Go Cortex
Using voice recognition and an ultrasonic sensor
Last week I released a small project I was working on. After I published it, I kept thinking of different ways to use it and how to make it better. I wasn’t too happy with the idea that I had to type my message on the browser, so Cortex could process it. My goal is to have Cortex run on several raspberry pi computers all across my house, and somehow have them all waiting for commands, but I didn’t want to have to manually interact with them.
Finding the light.
I knew I didn’t want to record every single word we spoke in my house, send them to the Wit speech endpoint, and have it check if the word we just spoke was a trigger
word. That felt very wasteful. I then started to look for a simple way to detect just one word locally on the raspberry pi, this turned out to be pretty involved, the closest would have been to get the EasyVR Shield for the arduino, and have it send a command to the raspberry pi once it heard the trigger command. This wouldn’t be too bad, but I didn’t want to have to wait for shipping, etc before I could continue working on Cortex
.
And all of the sudden, it clicked! I had an ultrasonic distance sensor that I played with a few months ago. And I could use this sensor to tell the raspberry pi it was time to start recording a command, which we would then send to Wit, get the processed speech and then tell the arduino board what to do next.
Some internals.
Now my arduino board has two roles, on one hand it has the distance sensor checking to see if there is anything in front of it, and once there is, it sends a little signal to the raspberry pi (or any computer connected using the USB port), so that it knows it is time to record voice.

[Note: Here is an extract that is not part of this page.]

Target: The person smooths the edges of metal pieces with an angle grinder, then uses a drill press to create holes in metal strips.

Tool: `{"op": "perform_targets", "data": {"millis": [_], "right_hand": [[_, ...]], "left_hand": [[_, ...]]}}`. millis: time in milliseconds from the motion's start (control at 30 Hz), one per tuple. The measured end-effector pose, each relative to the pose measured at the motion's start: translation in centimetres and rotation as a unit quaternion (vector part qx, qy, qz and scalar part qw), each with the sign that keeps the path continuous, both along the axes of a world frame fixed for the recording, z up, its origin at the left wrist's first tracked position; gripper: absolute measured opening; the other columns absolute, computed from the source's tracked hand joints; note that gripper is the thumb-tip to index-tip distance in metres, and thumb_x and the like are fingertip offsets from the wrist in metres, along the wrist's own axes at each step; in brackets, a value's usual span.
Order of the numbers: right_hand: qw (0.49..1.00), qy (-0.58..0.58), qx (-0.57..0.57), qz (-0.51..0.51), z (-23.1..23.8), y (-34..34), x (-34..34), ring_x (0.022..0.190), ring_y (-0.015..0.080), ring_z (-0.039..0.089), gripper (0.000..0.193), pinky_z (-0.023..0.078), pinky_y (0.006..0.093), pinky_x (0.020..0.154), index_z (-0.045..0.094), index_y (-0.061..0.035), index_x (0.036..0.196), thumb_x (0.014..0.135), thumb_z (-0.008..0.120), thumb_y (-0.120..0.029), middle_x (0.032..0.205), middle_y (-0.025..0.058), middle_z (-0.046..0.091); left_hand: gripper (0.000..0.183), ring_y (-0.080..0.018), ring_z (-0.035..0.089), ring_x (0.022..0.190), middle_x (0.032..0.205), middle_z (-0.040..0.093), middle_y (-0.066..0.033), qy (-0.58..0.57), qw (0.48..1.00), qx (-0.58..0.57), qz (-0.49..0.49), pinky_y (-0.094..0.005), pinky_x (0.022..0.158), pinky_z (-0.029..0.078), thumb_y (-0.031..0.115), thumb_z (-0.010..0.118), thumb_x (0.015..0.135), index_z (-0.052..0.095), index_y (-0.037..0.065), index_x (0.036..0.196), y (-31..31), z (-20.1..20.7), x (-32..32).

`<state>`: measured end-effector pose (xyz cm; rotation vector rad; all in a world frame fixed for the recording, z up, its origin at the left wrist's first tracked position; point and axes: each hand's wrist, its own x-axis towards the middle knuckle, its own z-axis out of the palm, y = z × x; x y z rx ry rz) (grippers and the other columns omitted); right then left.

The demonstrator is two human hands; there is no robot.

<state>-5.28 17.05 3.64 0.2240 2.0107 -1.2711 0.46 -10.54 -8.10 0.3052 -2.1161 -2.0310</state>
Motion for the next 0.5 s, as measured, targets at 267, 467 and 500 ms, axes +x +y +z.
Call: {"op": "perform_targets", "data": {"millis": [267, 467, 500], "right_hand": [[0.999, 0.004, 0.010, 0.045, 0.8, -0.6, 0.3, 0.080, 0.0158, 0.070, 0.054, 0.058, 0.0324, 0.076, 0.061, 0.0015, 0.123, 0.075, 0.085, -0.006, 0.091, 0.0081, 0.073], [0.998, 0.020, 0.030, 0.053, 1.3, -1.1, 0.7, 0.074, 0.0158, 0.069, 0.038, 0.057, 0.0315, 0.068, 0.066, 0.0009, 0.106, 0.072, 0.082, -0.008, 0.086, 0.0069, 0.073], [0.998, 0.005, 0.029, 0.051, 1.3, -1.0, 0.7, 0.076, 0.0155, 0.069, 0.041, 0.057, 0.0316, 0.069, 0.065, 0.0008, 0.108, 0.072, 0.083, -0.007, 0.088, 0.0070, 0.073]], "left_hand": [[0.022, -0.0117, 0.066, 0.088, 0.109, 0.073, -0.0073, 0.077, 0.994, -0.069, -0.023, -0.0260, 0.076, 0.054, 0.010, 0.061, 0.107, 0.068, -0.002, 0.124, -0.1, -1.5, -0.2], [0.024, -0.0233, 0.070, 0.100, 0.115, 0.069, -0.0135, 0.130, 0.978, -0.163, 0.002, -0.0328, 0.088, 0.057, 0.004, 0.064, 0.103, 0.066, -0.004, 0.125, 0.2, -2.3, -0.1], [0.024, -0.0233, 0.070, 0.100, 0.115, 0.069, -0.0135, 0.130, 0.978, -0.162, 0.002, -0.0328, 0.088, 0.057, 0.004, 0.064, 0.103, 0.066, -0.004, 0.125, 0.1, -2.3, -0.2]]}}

This allows me to simply wave my hand in front of the sensor, to activate it
.
Part of the arduino code for this is here:
int echoPin = 5; // Echo Pin
int trigPin = 6; // Trigger Pin
int LEDPin = 12; // Listening for voice LED
int maximumRange = 200; // Maximum range needed
int minimumRange = 0; // Minimum range needed
long duration, distance; // Duration used to calculate distance
boolean sent = false; // did we just sent a signal to start recording?
...
void setup() {
Serial.begin(9600);
...
pinMode(trigPin, OUTPUT);
pinMode(echoPin, INPUT);
pinMode(LEDPin, OUTPUT); // Use LED indicator
}
...
void ultrasonicSensor() {
//digitalWrite(LEDPin, LOW);
/* The following trigPin/echoPin cycle is used to determine the
distance of the nearest object by bouncing soundwaves off of it. */
digitalWrite(trigPin, LOW);
delayMicroseconds(2);
digitalWrite(trigPin, HIGH);
delayMicroseconds(10);
digitalWrite(trigPin, LOW);
duration = pulseIn(echoPin, HIGH);
//Calculate the distance (in cm) based on the speed of sound.
distance = duration/58.2;
if (distance >= maximumRange || distance <= minimumRange){
digitalWrite(LEDPin, LOW);
sent = false;
} else {
if (sent == false){
Serial.println("1");
sent = true;
digitalWrite(LEDPin, HIGH);
}
}
}
For my needs, I don’t really need to know how far my hand is, as long as there is something, just send the signal.
One the other side, I added a function to the arduino.go
file, which runs on a goroutine and listens for the signal.
func readFromArduino(serialPort io.ReadWriteCloser, intentCh chan WitMessage) error {
if serialPort == nil {
return nil
}
// Read bytes from the serial port.
buf := make([]byte, 128)
n, err := s.Read(buf)
if err != nil {
//we get an error if there is no signal from the arduino, so
//we wait half a second and then try to listen for a signal again
time.Sleep(500 * time.Millisecond)
//log.Println("Calling ArduinoIn() again.")
ArduinoIn(intentCh)
}
log.Printf("From the arduino we got: %v", string(buf[:n]))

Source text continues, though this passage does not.